### Your assignment
Your task is to copy each line of the listing that contains the word "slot".

### Data provided
+ + + + +

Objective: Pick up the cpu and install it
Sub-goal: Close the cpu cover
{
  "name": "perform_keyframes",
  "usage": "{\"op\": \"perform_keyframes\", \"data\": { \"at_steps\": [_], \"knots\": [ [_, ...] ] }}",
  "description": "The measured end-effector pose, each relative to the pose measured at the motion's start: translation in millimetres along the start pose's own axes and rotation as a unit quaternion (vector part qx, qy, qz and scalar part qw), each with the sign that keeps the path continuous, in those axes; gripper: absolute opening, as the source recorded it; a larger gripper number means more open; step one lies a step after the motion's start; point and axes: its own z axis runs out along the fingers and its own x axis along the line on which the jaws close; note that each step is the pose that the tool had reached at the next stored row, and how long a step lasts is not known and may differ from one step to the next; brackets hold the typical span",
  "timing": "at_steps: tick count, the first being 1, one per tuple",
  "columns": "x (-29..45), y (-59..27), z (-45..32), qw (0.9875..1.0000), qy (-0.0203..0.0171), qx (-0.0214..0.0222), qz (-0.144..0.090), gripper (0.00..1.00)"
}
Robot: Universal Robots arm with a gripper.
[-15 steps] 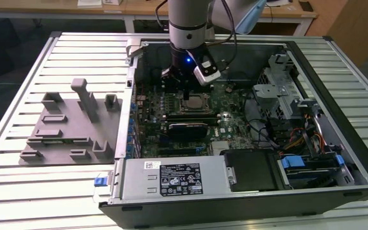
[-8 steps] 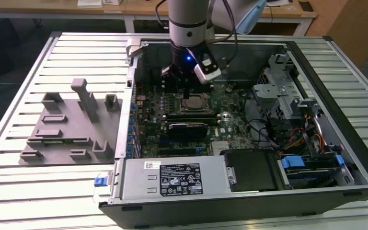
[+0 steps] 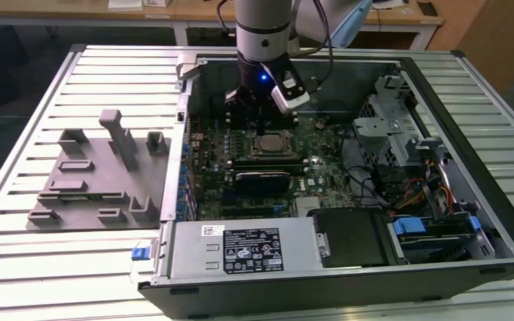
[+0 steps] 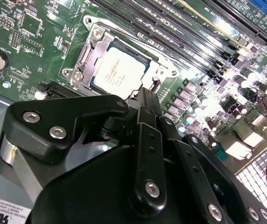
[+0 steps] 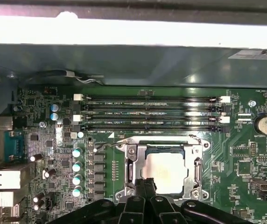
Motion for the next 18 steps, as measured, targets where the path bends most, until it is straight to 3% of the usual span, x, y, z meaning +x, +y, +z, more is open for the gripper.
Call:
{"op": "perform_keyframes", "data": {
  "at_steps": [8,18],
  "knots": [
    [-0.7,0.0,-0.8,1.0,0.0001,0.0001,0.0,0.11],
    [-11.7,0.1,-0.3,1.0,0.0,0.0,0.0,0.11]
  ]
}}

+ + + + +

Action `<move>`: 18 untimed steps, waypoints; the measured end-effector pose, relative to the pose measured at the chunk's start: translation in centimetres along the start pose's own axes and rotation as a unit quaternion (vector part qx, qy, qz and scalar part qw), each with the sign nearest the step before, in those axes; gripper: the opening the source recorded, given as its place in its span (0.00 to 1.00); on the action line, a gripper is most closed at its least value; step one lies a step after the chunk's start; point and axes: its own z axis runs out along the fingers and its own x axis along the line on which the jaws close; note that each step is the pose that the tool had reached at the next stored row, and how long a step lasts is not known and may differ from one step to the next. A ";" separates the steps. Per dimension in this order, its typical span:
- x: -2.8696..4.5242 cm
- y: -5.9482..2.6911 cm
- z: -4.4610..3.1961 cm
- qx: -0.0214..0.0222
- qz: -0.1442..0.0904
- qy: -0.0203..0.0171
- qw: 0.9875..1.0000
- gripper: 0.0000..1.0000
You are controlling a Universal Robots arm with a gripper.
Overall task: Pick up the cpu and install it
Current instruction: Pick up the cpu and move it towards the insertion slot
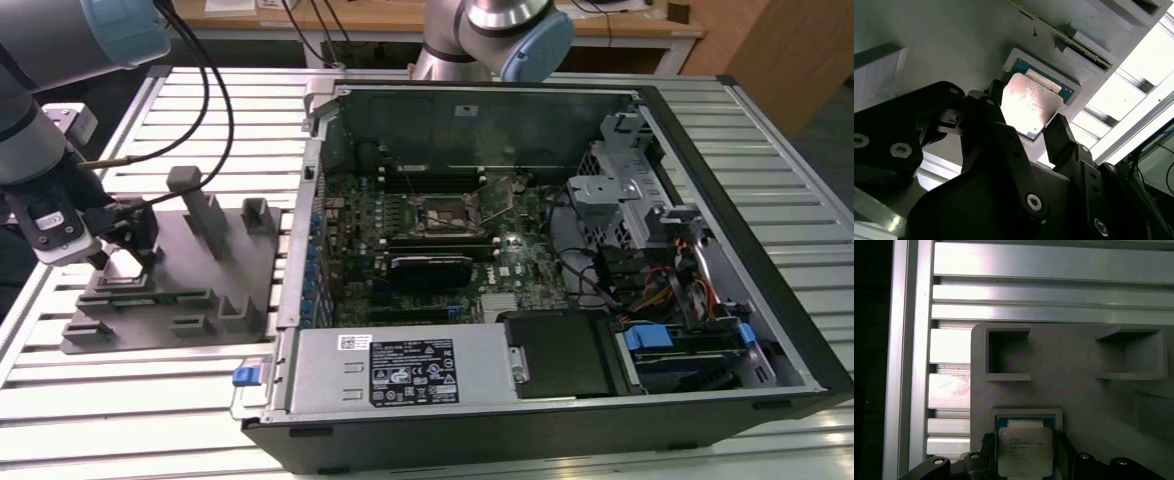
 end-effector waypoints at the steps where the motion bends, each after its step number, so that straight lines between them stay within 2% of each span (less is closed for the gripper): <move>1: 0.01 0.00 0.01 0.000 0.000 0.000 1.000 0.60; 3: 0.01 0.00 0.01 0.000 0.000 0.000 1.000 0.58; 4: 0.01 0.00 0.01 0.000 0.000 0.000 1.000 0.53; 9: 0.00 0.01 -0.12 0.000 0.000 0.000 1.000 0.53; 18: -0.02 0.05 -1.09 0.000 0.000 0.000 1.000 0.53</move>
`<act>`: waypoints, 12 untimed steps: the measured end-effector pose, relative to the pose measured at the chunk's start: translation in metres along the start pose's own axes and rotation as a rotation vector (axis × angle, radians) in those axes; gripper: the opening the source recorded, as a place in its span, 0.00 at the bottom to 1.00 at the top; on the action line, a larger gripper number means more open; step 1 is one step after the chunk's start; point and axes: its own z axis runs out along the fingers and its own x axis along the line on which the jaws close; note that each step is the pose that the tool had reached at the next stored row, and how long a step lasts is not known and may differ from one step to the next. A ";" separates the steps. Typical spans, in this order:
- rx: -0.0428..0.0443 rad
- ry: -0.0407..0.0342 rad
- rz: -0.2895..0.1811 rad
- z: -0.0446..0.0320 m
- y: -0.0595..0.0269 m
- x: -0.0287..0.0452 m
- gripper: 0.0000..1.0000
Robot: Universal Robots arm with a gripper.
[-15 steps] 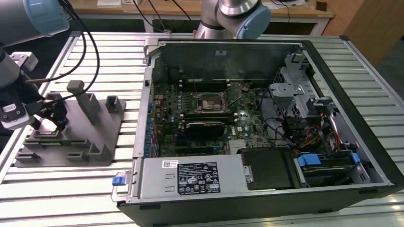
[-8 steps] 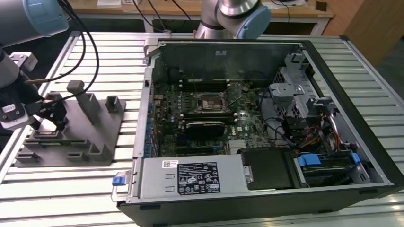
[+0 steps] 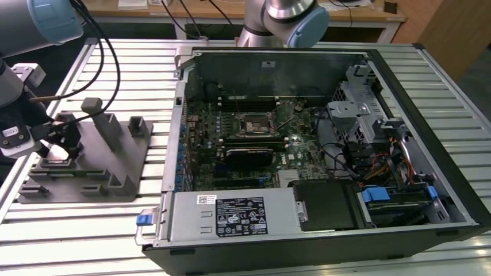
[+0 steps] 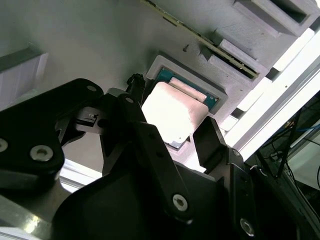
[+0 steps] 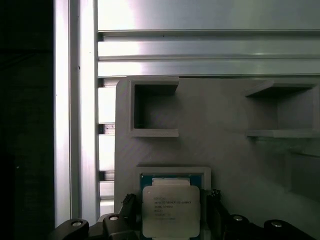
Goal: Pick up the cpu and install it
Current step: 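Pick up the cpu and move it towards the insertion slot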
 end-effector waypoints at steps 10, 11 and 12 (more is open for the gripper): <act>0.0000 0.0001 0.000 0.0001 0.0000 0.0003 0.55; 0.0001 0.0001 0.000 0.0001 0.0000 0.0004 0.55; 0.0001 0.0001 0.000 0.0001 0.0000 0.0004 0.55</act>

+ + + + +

### Answer to this task
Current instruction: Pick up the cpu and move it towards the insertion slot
Current step: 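Pick up the cpu and move it towards the insertion slot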

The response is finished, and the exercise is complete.